|
|
- # ADR 073: Adopt LibP2P
-
- ## Changelog
-
- - 2021-11-02: Initial Draft (@tychoish)
-
- ## Status
-
- Proposed.
-
- ## Context
-
-
- As part of the 0.35 development cycle, the Tendermint team completed
- the first phase of the work described in ADRs 61 and 62, which included a
- large scale refactoring of the reactors and the p2p message
- routing. This replaced the switch and many of the other legacy
- components without breaking protocol or network-level
- interoperability and left the legacy connection/socket handling code.
-
- Following the release, the team has reexamined the state of the code
- and the design, as well as Tendermint's requirements. The notes
- from that process are available in the [P2P Roadmap
- RFC][rfc].
-
- This ADR supersedes the decisions made in ADRs 60 and 61, but
- builds on the completed portions of this work. Previously, the
- boundaries of peer management, message handling, and the higher level
- business logic (e.g., "the reactors") were intermingled, and core
- elements of the p2p system were responsible for the orchestration of
- higher-level business logic. Refactoring the legacy components
- made it more obvious that this entanglement of responsibilities
- had outsized influence on the entire implementation, making
- it difficult to iterate within the current abstractions.
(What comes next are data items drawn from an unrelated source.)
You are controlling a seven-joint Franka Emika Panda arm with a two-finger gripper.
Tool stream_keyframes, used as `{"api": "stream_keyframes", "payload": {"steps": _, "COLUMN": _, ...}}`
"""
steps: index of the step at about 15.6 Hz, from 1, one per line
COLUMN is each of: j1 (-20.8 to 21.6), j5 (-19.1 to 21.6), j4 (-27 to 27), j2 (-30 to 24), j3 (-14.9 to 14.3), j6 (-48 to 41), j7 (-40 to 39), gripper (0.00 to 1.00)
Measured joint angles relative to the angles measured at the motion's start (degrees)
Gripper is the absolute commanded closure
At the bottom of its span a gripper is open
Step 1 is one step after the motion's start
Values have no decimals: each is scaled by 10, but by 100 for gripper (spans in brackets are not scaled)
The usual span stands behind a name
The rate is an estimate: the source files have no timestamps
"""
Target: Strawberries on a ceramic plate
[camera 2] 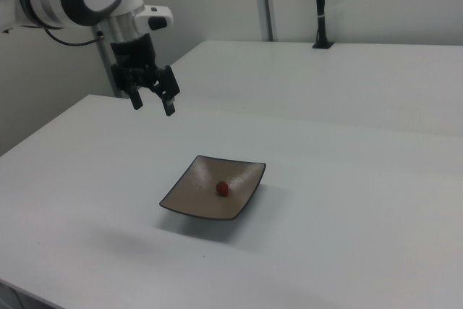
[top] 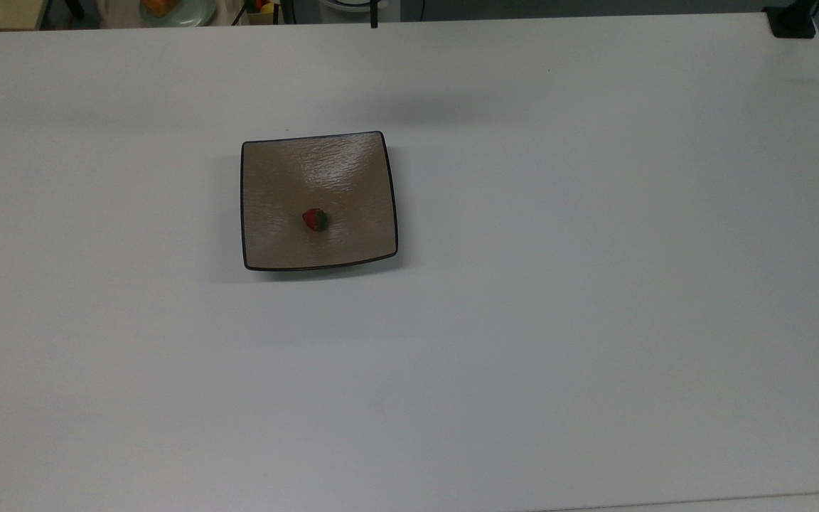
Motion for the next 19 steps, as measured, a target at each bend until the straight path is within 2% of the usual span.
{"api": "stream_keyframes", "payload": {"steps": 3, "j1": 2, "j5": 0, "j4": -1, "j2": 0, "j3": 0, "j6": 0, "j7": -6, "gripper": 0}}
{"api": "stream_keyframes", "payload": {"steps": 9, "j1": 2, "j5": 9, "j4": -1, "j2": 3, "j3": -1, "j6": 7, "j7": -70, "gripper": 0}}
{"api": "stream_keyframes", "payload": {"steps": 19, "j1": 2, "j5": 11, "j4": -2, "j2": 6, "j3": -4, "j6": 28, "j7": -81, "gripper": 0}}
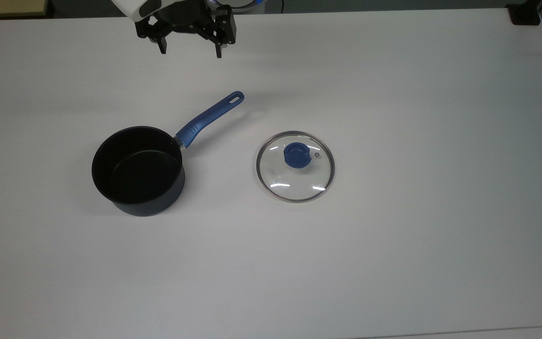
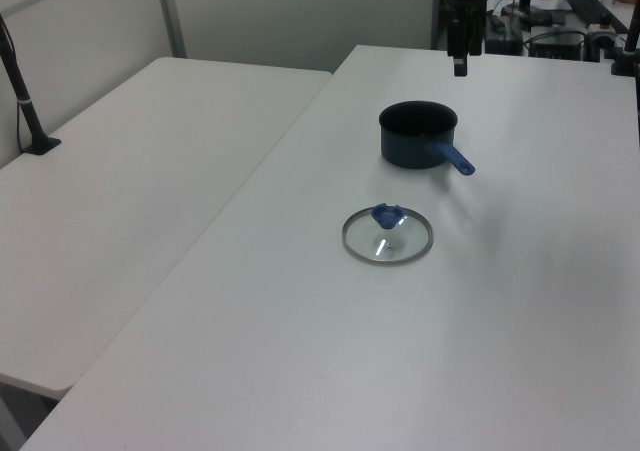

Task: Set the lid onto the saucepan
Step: 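Move the gripper over the glass lid and lower toward its blue knob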

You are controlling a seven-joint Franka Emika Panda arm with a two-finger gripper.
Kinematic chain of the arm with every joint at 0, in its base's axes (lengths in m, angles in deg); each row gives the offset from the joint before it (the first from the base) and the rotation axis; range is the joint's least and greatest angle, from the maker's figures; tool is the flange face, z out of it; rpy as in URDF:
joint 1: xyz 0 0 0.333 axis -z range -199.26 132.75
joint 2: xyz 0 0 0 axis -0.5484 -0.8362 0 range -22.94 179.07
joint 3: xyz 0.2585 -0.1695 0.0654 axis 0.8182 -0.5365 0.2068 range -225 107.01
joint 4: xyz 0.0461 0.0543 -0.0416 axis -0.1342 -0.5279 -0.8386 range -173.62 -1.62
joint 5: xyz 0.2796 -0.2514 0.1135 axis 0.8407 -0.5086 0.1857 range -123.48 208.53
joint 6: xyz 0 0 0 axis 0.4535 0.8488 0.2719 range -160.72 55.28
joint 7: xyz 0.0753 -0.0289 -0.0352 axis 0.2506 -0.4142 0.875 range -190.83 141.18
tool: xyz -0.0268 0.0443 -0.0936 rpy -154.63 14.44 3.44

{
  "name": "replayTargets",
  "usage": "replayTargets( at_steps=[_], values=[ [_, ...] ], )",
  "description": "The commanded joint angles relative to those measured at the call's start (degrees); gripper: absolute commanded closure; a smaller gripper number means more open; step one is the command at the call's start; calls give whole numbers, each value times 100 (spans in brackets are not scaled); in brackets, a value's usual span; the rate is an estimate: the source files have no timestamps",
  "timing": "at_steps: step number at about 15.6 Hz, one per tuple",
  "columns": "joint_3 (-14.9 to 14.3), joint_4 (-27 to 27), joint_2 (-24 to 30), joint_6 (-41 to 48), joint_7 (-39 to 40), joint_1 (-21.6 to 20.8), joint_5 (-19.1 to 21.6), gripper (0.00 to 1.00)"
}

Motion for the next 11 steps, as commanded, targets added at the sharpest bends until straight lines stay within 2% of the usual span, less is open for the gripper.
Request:
replayTargets(
  at_steps=[1, 8, 11],
  values=[
    [34, -180, 60, -176, 81, -19, -97, 0],
    [174, -171, -423, -1036, 81, -238, -18, 0],
    [174, -145, -721, -1247, 90, -580, -9, 0]
  ],
)
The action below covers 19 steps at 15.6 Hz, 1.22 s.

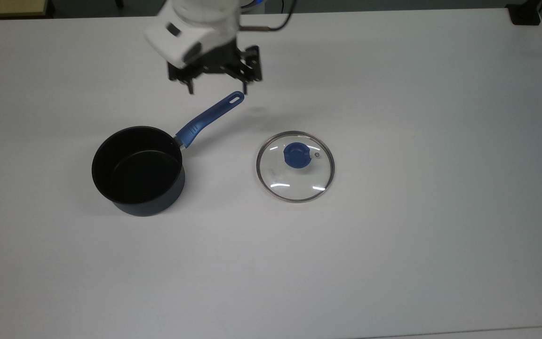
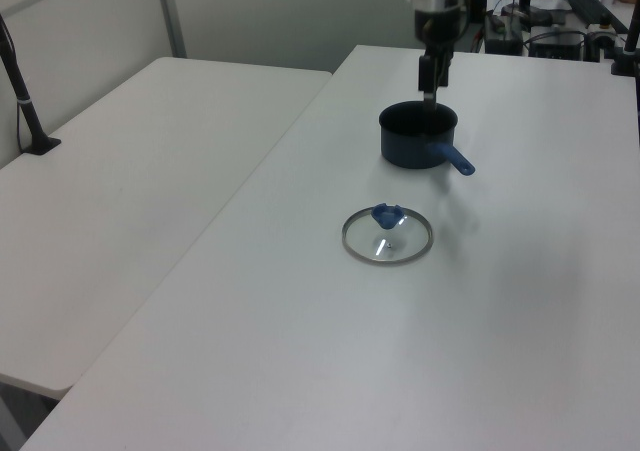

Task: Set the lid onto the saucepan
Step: 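Move the gripper over the glass lid and lower toward its blue knob, then close the gripper on the blue knob of the glass lid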

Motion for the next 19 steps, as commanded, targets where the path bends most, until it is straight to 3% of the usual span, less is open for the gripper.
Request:
replayTargets(
  at_steps=[1, 8, 19],
  values=[
    [-19, -57, -326, -416, 50, -423, -1, 0],
    [-18, -48, -890, -1198, -64, -916, -10, 0],
    [-18, -30, -1391, -1516, -178, -1215, -27, 0]
  ],
)
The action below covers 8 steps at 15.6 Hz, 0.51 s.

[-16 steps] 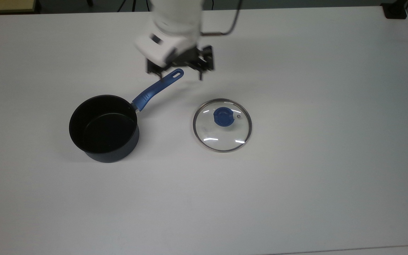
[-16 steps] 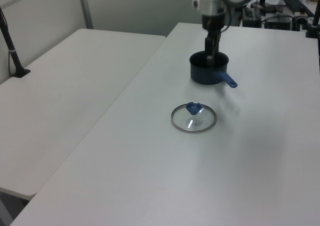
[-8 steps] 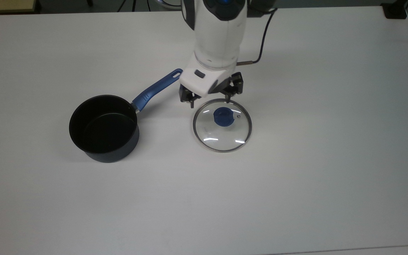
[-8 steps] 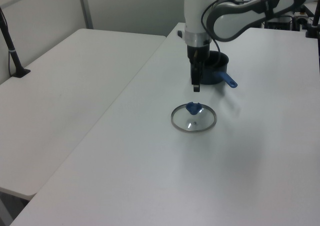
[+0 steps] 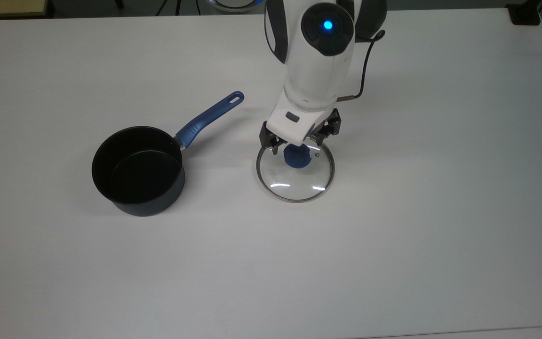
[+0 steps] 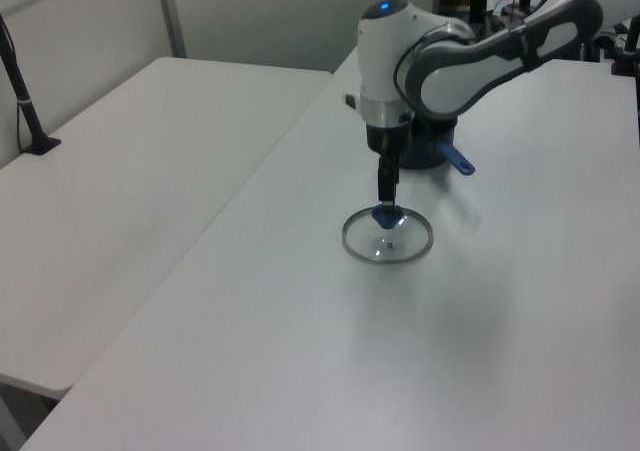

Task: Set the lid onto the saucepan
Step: 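Close the gripper on the blue knob of the glass lid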

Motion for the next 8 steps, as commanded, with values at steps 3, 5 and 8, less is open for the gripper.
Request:
replayTargets(
  at_steps=[3, 5, 8],
  values=[
    [-51, 8, -132, -302, -137, -68, -54, 0],
    [-51, 8, -229, -356, -164, -138, -89, 0],
    [-51, 8, -317, -356, -164, -165, -107, 0]
  ],
)
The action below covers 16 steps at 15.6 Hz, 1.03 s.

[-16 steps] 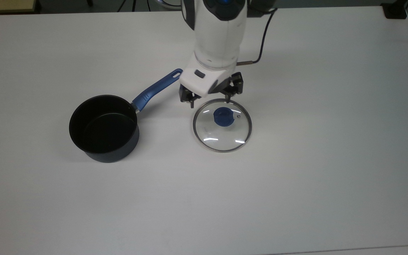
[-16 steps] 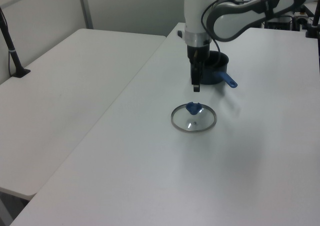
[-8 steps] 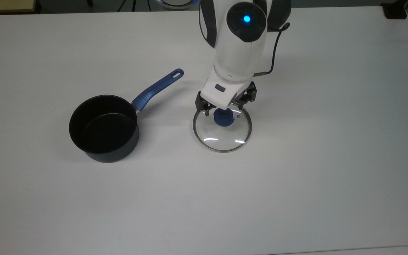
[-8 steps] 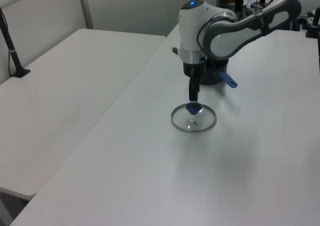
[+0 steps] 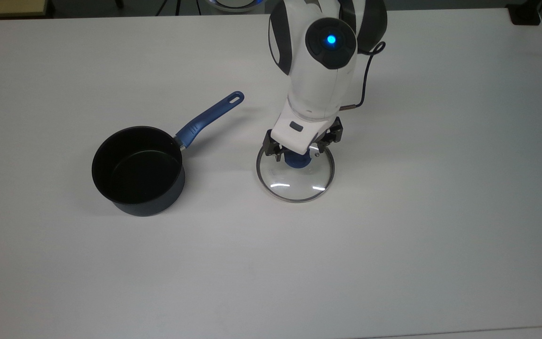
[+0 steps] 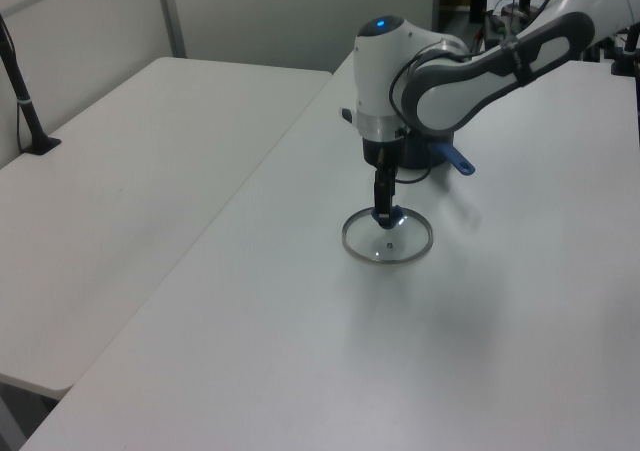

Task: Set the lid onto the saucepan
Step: 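Close the gripper on the blue knob of the glass lid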

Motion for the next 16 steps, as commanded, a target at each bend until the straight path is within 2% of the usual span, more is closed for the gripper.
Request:
replayTargets(
  at_steps=[1, 6, 10, 12, 16],
  values=[
    [-50, 14, -106, -136, -142, -121, -106, 0],
    [-50, 5, -106, -136, -203, -121, -115, 1],
    [-59, 14, -97, -136, -300, -95, -115, 24],
    [-68, 14, -88, -136, -300, -68, -115, 40],
    [-68, 14, -80, -127, -300, -59, -142, 53]
  ],
)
- It would not be viable to maintain interoperability with legacy
- systems while also achieving many of our broader objectives.
-
- LibP2P is a thoroughly-specified implementation of a peer-to-peer
- networking stack, designed specifically for systems such as
- ours. Adopting LibP2P as the basis of Tendermint will allow the
- Tendermint team to focus more of their time on other differentiating
- aspects of the system, and make it possible for the ecosystem as a
- whole to take advantage of tooling and efforts of the LibP2P
- platform.
-
- ## Alternative Approaches
-
- As discussed in the [P2P Roadmap RFC][rfc], the primary alternative would be to
- continue development of Tendermint's home-grown peer-to-peer
- layer. While that would give the Tendermint team maximal control
- over the peer system, the current design is unexceptional on its
- own merits, and the prospective maintenance burden for this system
- exceeds our tolerances for the medium term.
-
- Tendermint can and should differentiate itself not on the basis of
- its networking implementation or peer management tools, but providing
- a consistent operator experience, a battle-tested consensus algorithm,
- and an ergonomic user experience.
-
- ## Decision
-
- Tendermint will adopt libp2p during the 0.37 development cycle,
- replacing the bespoke Tendermint P2P stack. This will remove the
- `Endpoint`, `Transport`, `Connection`, and `PeerManager` abstractions
- and leave the reactors, `p2p.Router` and `p2p.Channel`
- abstractions.
-
- LibP2P may obviate the need for a dedicated peer exchange (PEX)
- reactor, which would also in turn obviate the need for a dedicated
- seed mode. If this is the case, then all of this functionality would
- be removed.
-
- If it turns out (based on the advice of Protocol Labs) that it makes
- sense to maintain separate pubsub or gossipsub topics
- per-message-type, then the `Router` abstraction could also
- be entirely subsumed.
-
- ## Detailed Design
-
- ### Implementation Changes
-
- The seams in the P2P implementation between the higher level
- constructs (reactors), the routing layer (`Router`) and the lower
- level connection and peer management code make this operation
- relatively straightforward to implement. A key
- goal in this design is to minimize the impact on the reactors
- (potentially entirely,) and completely remove the lower level
- components (e.g., `Transport`, `Connection` and `PeerManager`) using the
- separation afforded by the `Router` layer. The current state of the
- code makes these changes relatively surgical, and limited to a small
- number of methods:
-
- - `p2p.Router.OpenChannel` will still return a `Channel` structure
- which will continue to serve as a pipe between the reactors and the
- `Router`. The implementation will no longer need the queue
- implementation, and will instead start goroutines that
- are responsible for routing the messages from the channel to libp2p
- fundamentals, replacing the current `p2p.Router.routeChannel`.
-
- - The current `p2p.Router.dialPeers` and `p2p.Router.acceptPeers`,
- are responsible for establishing outbound and inbound connections,
- respectively. These methods will be removed, along with
- `p2p.Router.openConnection`, and the libp2p connection manager will
- be responsible for maintaining network connectivity.
-
- - The `p2p.Channel` interface will change to replace Go
- channels with a more functional interface for sending messages.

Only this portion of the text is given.